--- Your objective ---
Please give back the listing below word for word and drop any images.

BEGIN Information shown

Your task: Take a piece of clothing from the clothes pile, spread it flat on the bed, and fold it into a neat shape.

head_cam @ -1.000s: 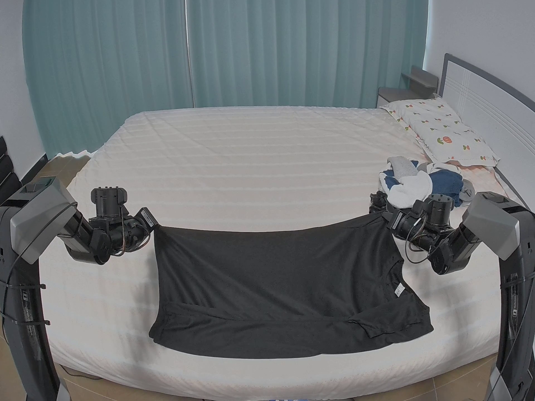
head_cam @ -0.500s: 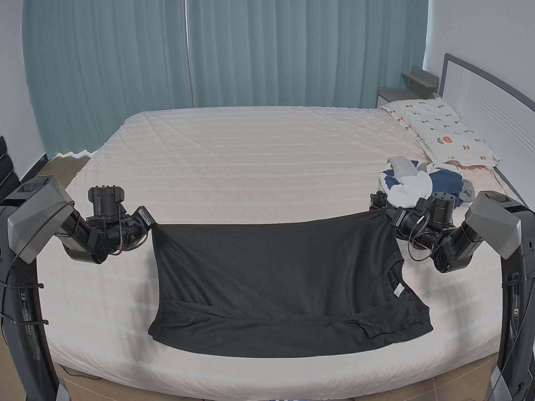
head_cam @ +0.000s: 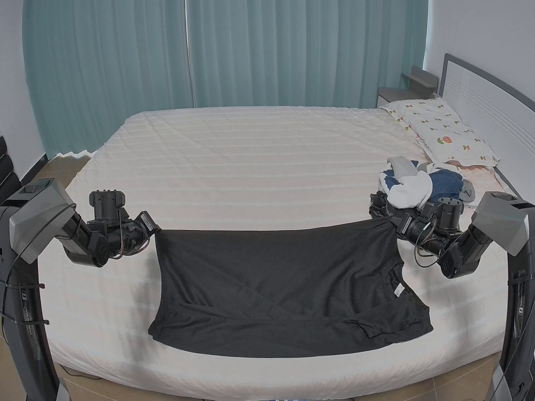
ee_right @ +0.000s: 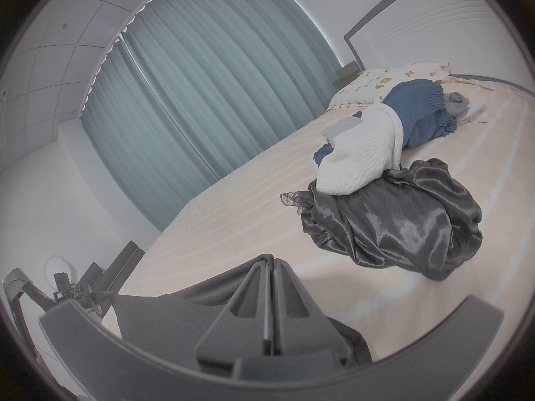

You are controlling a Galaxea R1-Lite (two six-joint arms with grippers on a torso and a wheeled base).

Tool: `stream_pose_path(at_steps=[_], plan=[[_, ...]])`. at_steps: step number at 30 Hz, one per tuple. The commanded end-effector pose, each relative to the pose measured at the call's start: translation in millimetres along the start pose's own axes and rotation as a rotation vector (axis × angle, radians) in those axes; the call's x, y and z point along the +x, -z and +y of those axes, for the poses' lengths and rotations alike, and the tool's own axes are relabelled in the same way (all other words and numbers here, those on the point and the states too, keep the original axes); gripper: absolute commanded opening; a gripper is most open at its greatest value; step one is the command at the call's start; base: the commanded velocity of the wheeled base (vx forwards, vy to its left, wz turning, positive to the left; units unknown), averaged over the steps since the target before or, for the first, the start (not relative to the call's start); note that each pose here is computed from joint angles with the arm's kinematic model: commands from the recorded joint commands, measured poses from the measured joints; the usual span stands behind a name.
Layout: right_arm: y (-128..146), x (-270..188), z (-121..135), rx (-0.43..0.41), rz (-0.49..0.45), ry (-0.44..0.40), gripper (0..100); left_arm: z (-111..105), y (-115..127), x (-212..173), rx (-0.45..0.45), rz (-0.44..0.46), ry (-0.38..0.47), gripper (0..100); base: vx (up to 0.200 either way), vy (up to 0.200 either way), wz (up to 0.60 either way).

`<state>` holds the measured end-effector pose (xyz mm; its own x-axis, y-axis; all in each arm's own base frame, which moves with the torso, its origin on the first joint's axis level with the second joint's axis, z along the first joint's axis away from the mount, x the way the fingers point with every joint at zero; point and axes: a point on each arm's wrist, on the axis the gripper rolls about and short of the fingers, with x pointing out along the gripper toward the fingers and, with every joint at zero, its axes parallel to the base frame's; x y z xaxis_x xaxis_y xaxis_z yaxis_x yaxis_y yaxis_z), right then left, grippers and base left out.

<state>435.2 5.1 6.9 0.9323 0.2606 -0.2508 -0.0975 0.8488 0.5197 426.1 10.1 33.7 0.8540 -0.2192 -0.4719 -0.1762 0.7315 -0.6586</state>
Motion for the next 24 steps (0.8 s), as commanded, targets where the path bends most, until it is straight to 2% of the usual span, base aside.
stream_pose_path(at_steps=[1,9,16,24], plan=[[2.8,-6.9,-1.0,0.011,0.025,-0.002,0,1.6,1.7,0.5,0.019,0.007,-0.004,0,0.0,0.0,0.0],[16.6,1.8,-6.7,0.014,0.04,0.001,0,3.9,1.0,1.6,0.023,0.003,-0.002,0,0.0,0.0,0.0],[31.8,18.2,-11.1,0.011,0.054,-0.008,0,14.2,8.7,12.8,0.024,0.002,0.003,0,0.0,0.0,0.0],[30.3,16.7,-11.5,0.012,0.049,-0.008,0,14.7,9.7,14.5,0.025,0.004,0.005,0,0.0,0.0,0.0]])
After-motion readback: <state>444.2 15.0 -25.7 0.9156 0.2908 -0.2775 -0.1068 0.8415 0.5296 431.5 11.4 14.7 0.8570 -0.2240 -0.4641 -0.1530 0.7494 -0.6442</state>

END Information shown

--- Solution to the problem ---
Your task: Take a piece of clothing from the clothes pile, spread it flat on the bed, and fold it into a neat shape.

head_cam @ -1.000s: 
head_cam @ -0.500s: 
head_cam @ +0.000s: 
ee_right @ +0.000s: 

You are controlling a Galaxea R1-Lite (two six-joint arms with grippers on a torso and a wheeled base).

Tool: `stream_pose_path(at_steps=[_], plan=[[_, ...]])`. at_steps: step number at 30 Hz, one per tuple. The commanded end-effector pose, each relative to the pose measured at the call's start: translation in millimetres along the start pose's own axes and rotation as a rotation vector (axis × angle, radians) in those axes; the call's x, y and z point along the +x, -z and +y of those axes, for the poses' lengths and rotations alike, and the tool's own axes are relabelled in the same way (all other words and numbers here, those on the point and the states too, keep the original axes); gripper: absolute commanded opening; a gripper is most open at its greatest value; step one is the command at the call's start; base: the commanded velocity of the wheeled base (vx forwards, vy to its left, wz turning, positive to the left; units unknown), averaged over the steps since the target before or, for the first, the start (not relative to the call's start); note that each pose here is computed from joint angles with the arm's kinematic model: commands from the recorded joint commands, measured poses from the measured joints; the usual span stands behind a name.
Layout: right_arm: y (-128..146), x (-270..188), z (-121..135), rx (-0.43..0.41), rz (-0.49..0.45), ry (-0.44..0.40), gripper (0..100); left_arm: z (-111..105), y (-115..127), x (-212..173), rx (-0.45..0.45), rz (-0.44..0.46), ry (-0.38..0.47), gripper (0..100); base: vx (up to 0.200 either way), vy (up to 0.200 either way), wz (up to 0.60 either way).

`<state>` holds the measured end-effector pose (xyz mm; its own x-axis, y-axis; all in each arm's own base frame, which moves with the torso, its origin on the first joint's axis level with the second joint's axis, z along the first joint's axis away from the mount, x the way the fingers point with every joint at zero; point and axes: a point on each arm's wrist, on the axis the gripper rolls about and short of the fingers, with x pointing out along the gripper toward the fingers and, with every joint at zero, its axes parallel to the base frame's; x y z xaxis_x xaxis_y xaxis_z yaxis_x yaxis_y yaxis_z), right then left, grippers and base left out.

<state>435.2 5.1 6.9 0.9323 0.2606 -0.2508 -0.0975 0.8488 0.5197 426.1 10.1 33.7 0.8540 -0.2192 -0.4719 -0.1762 0.7315 -0.6586</state>
Motion for the next 24 steps (0.8 s), as commanded, targets where the path bends most, until it is straight to 2% of the usual span, base aside.
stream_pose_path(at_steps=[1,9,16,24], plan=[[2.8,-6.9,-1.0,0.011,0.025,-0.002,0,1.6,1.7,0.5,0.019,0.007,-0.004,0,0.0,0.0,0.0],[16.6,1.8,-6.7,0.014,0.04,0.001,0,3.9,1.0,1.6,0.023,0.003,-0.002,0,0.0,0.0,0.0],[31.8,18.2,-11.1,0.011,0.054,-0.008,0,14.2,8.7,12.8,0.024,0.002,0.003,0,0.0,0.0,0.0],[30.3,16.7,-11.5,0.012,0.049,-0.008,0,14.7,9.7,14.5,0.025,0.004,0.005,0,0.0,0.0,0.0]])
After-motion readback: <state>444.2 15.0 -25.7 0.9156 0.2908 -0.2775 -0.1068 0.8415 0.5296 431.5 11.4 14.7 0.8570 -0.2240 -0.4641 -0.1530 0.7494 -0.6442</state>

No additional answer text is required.